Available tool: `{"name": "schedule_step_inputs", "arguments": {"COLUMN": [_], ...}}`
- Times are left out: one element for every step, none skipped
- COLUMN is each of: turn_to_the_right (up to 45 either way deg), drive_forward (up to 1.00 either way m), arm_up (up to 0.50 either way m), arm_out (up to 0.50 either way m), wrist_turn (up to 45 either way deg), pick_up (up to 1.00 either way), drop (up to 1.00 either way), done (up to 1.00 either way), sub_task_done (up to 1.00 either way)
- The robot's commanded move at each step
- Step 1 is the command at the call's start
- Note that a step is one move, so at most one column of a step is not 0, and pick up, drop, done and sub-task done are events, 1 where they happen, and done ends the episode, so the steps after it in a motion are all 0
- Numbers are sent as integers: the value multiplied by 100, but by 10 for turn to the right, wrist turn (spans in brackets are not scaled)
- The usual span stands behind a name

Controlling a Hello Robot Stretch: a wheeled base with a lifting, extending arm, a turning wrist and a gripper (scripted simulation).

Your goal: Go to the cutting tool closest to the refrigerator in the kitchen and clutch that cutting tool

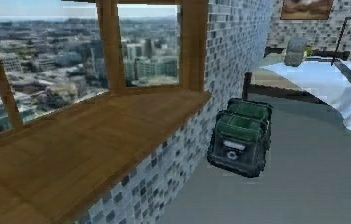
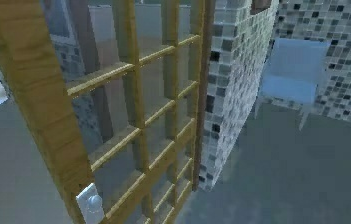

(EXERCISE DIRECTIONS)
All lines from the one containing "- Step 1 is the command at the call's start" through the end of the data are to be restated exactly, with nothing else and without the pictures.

(WRITTEN SOLUTION)
- Step 1 is the command at the call's start
- Note that a step is one move, so at most one column of a step is not 0, and pick up, drop, done and sub-task done are events, 1 where they happen, and done ends the episode, so the steps after it in a motion are all 0
- Numbers are sent as integers: the value multiplied by 100, but by 10 for turn to the right, wrist turn (spans in brackets are not scaled)
- The usual span stands behind a name

Controlling a Hello Robot Stretch: a wheeled base with a lifting, extending arm, a turning wrist and a gripper (scripted simulation).

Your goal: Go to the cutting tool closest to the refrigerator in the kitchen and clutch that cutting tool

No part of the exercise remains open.